Milton marathon
Students read along, ready to take their turns.
As John Milton’s 1667 epic explains original sin, “knowledge is as food, and needs no less her temperance over appetite.” But temperance of knowledge went straight out the window as Professor Susannah Mintz’s upper-level English course on Milton presented a tag-team reading of his complete Paradise Lost, across 10 hours and three campus locations, last Saturday.
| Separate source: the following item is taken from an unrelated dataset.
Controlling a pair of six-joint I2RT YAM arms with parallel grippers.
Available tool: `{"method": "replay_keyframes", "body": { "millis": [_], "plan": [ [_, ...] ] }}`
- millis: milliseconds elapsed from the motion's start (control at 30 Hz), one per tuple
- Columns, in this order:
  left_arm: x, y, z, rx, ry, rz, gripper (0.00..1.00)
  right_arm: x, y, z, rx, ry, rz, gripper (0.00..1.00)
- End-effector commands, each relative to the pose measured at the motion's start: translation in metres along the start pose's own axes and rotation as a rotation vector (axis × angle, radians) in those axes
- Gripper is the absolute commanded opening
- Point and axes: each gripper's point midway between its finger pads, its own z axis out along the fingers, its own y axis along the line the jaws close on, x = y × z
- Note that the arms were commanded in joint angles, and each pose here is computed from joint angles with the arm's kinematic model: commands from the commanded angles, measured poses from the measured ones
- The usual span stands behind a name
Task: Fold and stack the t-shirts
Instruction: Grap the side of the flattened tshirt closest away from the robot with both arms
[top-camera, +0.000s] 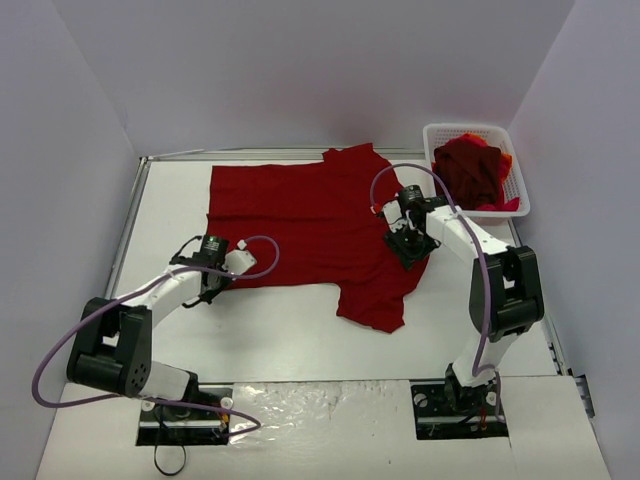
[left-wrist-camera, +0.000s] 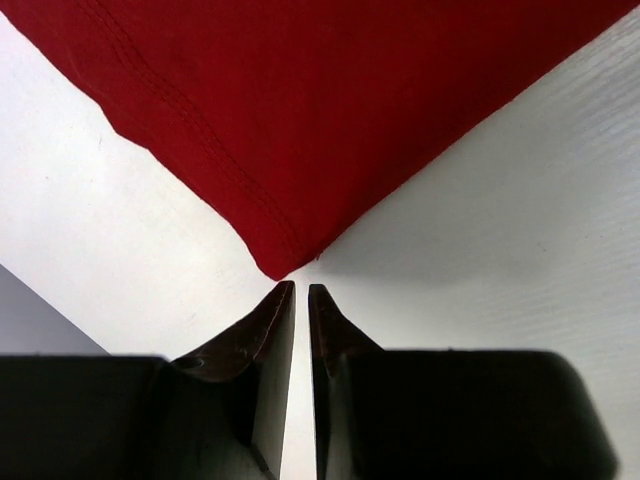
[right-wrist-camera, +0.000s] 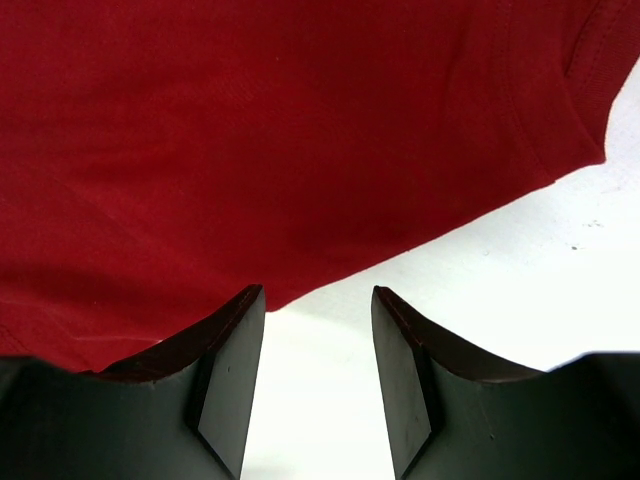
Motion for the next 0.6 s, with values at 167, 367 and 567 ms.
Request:
{"method": "replay_keyframes", "body": {
  "millis": [167, 367, 567],
  "plan": [
    [0.002, 0.01, 0.004, -0.071, 0.005, 0.022, 0.11, 0.007, -0.001, 0.003, 0.0, 0.038, 0.022, 0.43],
    [0.0, 0.017, 0.012, -0.109, 0.012, 0.019, 0.11, 0.01, -0.002, 0.005, 0.003, 0.049, 0.023, 0.44],
    [-0.005, 0.018, 0.002, -0.116, -0.016, 0.02, 0.18, 0.013, -0.004, 0.009, 0.01, 0.066, 0.021, 0.44]
  ]
}}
Prof. Andrew Bozio takes part.
Snacks and coffee helped, but love of Milton’s verbal extravagance and eloquence is mostly what fueled more than 30 students and other readers, including professors from Tim Wientzen and Kate Greenspan in English to Susan Walzer in sociology. Mintz and freshman Claire Holthaus saw the marathon through from first to last word, while others came and went as they could, always leaving at least small corps taking it in turns to read aloud from noon to 10 p.m.
About halfway through, one student departed with “I’ll be back later, when there’s more Eve-centric content.” Another, chewing cold pizza, told a counterpart, “I love how Adam says he has something important to tell Eve and she goes, ‘Oh, I already heard it all—at great length!’”
Intoning lines like “fierce effusion roll’d of smoke and bickering flame, and sparkles dire,” the doughty readers brought it home in style at 10:05 p.m.—with jubilee and loud hosannas.